WHAT THE EXERCISE ASKS —
Every entry below should be reproduced exactly, with all pictures left out.

******

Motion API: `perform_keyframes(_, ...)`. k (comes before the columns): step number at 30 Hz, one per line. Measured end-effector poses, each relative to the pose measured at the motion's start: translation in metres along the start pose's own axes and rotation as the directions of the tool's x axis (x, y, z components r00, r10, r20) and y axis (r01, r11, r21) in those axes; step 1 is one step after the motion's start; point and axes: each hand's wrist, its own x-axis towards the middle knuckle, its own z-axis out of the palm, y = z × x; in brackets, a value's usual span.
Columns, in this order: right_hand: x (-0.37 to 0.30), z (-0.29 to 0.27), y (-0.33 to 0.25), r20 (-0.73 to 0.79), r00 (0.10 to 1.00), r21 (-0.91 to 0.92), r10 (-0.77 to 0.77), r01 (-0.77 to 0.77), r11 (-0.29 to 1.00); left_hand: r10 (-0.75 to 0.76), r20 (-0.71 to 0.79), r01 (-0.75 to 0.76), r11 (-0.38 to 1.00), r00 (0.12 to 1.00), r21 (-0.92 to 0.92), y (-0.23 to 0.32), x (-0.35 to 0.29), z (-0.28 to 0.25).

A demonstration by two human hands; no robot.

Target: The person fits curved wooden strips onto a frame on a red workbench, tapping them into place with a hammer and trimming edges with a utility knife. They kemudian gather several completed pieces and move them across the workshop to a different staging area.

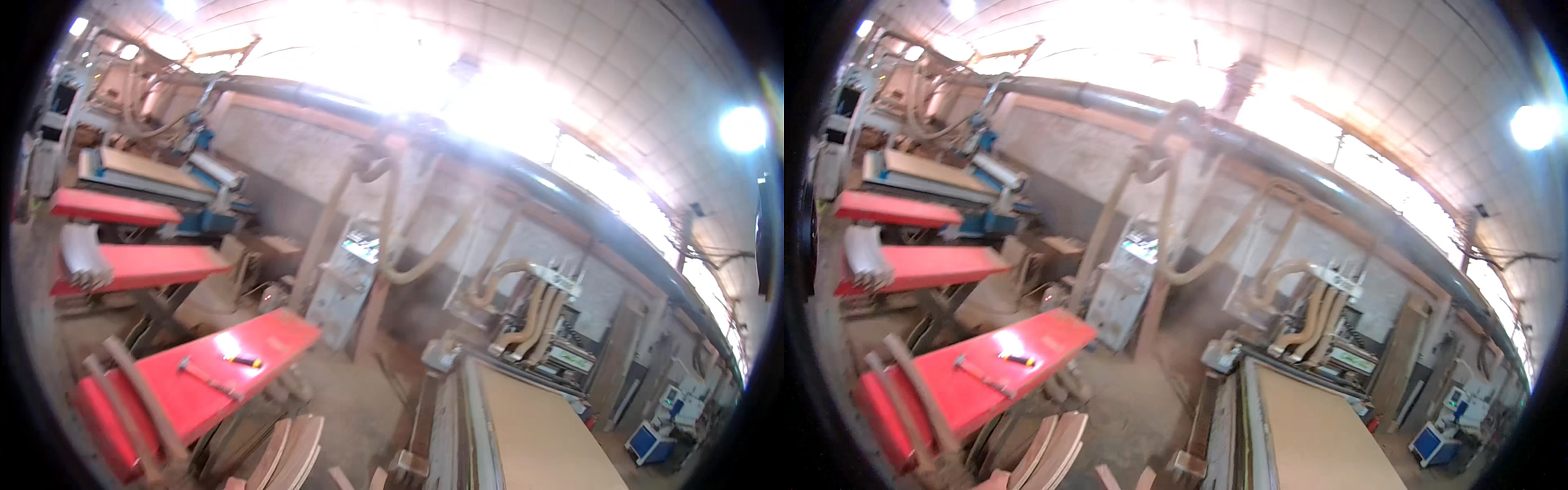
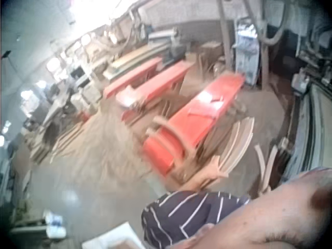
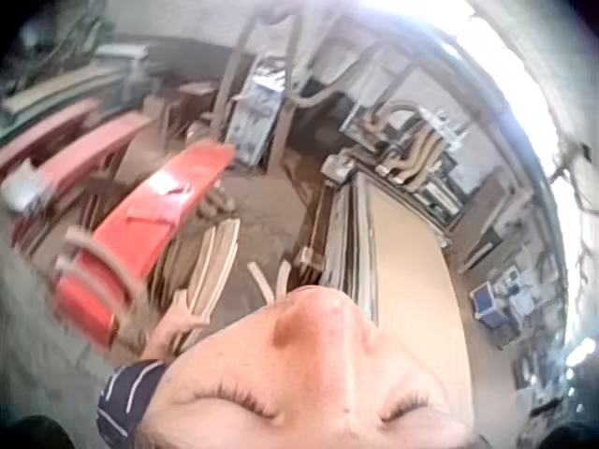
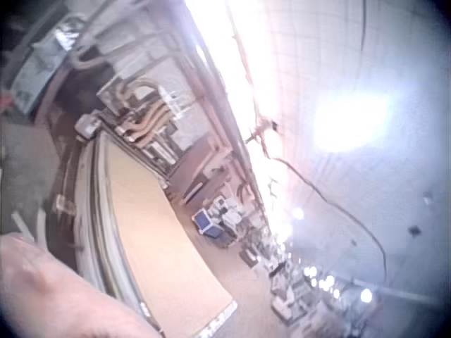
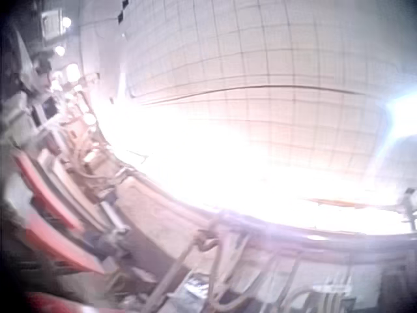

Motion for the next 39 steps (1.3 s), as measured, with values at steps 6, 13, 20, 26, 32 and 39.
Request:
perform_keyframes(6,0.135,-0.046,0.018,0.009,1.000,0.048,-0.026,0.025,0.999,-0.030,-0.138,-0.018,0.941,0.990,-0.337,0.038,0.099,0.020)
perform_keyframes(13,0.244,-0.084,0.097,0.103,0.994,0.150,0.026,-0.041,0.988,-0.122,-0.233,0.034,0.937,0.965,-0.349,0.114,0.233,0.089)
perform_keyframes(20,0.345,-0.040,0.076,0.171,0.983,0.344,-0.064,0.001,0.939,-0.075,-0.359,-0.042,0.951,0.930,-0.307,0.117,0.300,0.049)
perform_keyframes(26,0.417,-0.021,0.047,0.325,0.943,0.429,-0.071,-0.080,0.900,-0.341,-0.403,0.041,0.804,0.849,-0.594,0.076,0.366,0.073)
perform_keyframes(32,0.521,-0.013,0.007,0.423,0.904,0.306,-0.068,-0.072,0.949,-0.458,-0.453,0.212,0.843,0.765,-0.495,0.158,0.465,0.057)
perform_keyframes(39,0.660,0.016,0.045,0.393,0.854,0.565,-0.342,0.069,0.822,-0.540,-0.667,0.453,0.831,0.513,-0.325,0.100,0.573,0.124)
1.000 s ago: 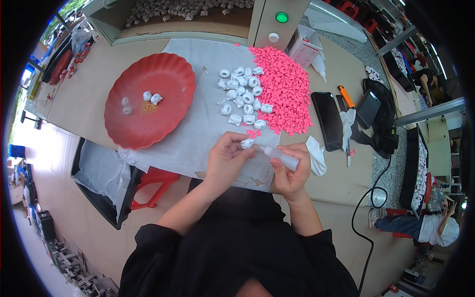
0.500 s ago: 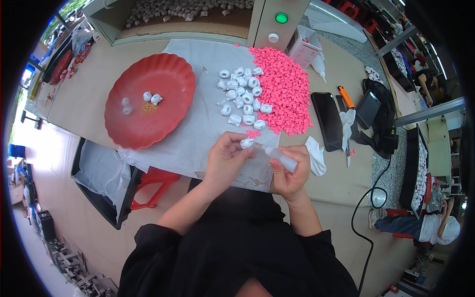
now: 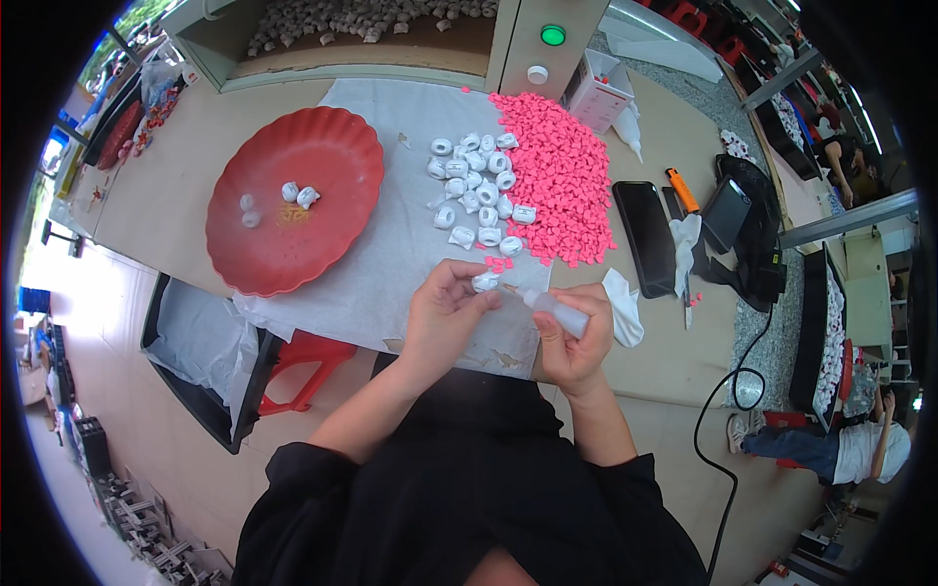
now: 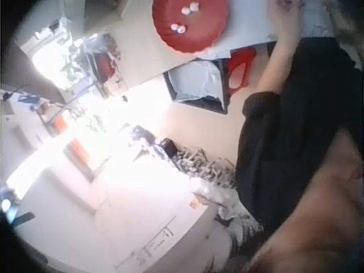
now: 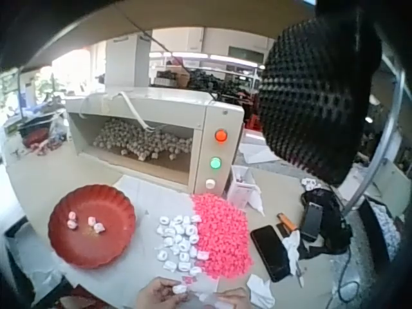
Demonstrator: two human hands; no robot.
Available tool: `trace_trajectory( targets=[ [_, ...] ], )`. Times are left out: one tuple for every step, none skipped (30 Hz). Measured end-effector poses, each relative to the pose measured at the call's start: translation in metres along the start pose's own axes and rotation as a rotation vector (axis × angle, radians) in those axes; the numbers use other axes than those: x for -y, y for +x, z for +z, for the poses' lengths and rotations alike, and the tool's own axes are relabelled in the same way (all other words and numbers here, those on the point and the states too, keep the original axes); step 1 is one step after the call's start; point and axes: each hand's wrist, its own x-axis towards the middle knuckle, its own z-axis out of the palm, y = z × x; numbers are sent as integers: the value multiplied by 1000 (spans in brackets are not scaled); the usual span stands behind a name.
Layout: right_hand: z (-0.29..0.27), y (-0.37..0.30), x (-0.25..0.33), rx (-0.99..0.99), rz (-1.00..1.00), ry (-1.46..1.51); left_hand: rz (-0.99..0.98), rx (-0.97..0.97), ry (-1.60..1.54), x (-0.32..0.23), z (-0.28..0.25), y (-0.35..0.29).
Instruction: The person applies adhesive to small white plastic components using an adhesive dispenser, then joins the components together by hand.
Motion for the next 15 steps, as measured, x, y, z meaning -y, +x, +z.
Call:
trace_trajectory(
  targets=[
    [0,0,0,0,0,0,6,0,2,0,0,0],
    [0,0,0,4,4,5,6,0,3,0,0,0],
    [0,-1,0,9,7,9,9,1,2,0,0,0],
    [0,-1,0,9,7,9,12,2,1,-1,1,0],
    [0,-1,0,9,12,14,12,2,1,0,0,0],
    [0,-1,0,10,17,18,16,2,6,0,0,0],
    [0,-2,0,9,16,18,20,3,11,1,0,0],
    [0,-2,0,4,20,31,21,3,12,1,0,0],
    [0,-2,0,-2,23,43,19,5,12,0,0,0],
    [0,-2,0,-2,25,43,15,5,12,1,0,0],
    [1,-2,1,-2,32,46,14,5,12,1,-1,0],
    [1,-1,2,-3,40,48,8,3,22,1,-1,1],
    [1,-1,2,-3,40,48,4,1,32,2,-1,0],
    [1,-1,3,6,37,48,3,2,32,2,-1,0],
    [1,-1,3,16,34,48,10,4,24,2,0,0]
  ],
)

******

RESULT OF THE TASK —
Motion API: `perform_keyframes(_, ...)`. k (comes before the columns): step number at 30 Hz, one per line. Measured end-effector poses, each relative to the pose measured at the motion's start: translation in metres along the start pose's own axes and rotation as the directions of the tool's x axis (x, y, z components r00, r10, r20) and y axis (r01, r11, r21) in those axes; step 1 is one step after the motion's start; point and axes: each hand's wrist, its own x-axis towards the middle knuckle, its own z-axis out of the palm, y = z × x; in brackets, a value's usual span.
Columns, in this order: right_hand: x (-0.37 to 0.30), z (-0.29 to 0.27), y (-0.33 to 0.25), r20 (-0.73 to 0.79), r00 (0.10 to 1.00), r21 (-0.91 to 0.92), r10 (-0.77 to 0.77), r01 (-0.77 to 0.77), r11 (-0.29 to 1.00); left_hand: r10 (-0.75 to 0.76), r20 (-0.71 to 0.79), r01 (-0.75 to 0.76), r11 (-0.38 to 1.00), r00 (0.12 to 1.00), r21 (-0.92 to 0.92), y (-0.23 to 0.32), x (-0.35 to 0.29), z (-0.28 to 0.25).

A demonstration by two human hands; no robot.

Target: The person fits curved wooden strips onto a frame on a red workbench, tapping them into place with a hammer and trimming edges with a utility knife. They kemudian gather several completed pieces and move them across the workshop to a different staging area.


Motion for the next 39 steps (1.3 s), as measured, with values at steps 6, 13, 20, 26, 32 and 39.
Request:
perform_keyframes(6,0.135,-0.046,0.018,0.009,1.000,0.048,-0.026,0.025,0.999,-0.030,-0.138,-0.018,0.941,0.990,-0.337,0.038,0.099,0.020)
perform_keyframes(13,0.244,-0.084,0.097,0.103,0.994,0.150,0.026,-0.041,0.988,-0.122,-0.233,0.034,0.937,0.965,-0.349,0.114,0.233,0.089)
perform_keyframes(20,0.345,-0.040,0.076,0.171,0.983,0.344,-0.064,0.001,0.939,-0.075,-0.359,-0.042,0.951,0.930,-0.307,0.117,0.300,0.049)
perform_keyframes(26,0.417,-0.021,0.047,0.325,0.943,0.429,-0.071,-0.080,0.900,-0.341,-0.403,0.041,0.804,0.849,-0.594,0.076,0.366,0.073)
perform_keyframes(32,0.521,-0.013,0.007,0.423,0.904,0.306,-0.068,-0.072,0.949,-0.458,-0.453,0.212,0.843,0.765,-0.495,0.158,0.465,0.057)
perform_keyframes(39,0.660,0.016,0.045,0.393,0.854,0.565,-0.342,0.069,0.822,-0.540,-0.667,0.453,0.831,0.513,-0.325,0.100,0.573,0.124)
1.000 s ago: 
0.500 s ago: 
now: 
now: 
now: 
Demonstrator: two human hands; no robot.
Available tool: `trace_trajectory( targets=[ [_, ...] ], )`. Times are left out: one tuple for every step, none skipped (30 Hz). Measured end-effector poses, each relative to the pose measured at the call's start: translation in metres along the start pose's own axes and rotation as a rotation vector (axis × angle, radians) in those axes; the numbers use other axes than those: x for -y, y for +x, z for +z, for the poses' lengths and rotations alike, and the tool's own axes are relabelled in the same way (all other words and numbers here, those on the point and the states too, keep the original axes); step 1 is one step after the call's start; point and axes: each hand's wrist, its own x-axis towards the middle knuckle, its own z-axis out of the palm, y = z × x; numbers are sent as integers: the value multiplied by 1000 (spans in brackets are not scaled); the usual span stands behind a name.
Layout: right_hand: z (-0.29..0.27), y (-0.37..0.30), x (-0.25..0.33), rx (-0.99..0.99), rz (-1.00..1.00), ry (-1.46..1.51); left_hand: rz (-0.99..0.98), rx (-0.97..0.97), ry (-1.60..1.54), x (-0.32..0.23), z (-0.28..0.25), y (-0.35..0.29).
Instruction: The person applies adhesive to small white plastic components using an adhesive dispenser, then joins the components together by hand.
Motion for the next 15 steps, as measured, x, y, z meaning -y, +x, +z.
Call:
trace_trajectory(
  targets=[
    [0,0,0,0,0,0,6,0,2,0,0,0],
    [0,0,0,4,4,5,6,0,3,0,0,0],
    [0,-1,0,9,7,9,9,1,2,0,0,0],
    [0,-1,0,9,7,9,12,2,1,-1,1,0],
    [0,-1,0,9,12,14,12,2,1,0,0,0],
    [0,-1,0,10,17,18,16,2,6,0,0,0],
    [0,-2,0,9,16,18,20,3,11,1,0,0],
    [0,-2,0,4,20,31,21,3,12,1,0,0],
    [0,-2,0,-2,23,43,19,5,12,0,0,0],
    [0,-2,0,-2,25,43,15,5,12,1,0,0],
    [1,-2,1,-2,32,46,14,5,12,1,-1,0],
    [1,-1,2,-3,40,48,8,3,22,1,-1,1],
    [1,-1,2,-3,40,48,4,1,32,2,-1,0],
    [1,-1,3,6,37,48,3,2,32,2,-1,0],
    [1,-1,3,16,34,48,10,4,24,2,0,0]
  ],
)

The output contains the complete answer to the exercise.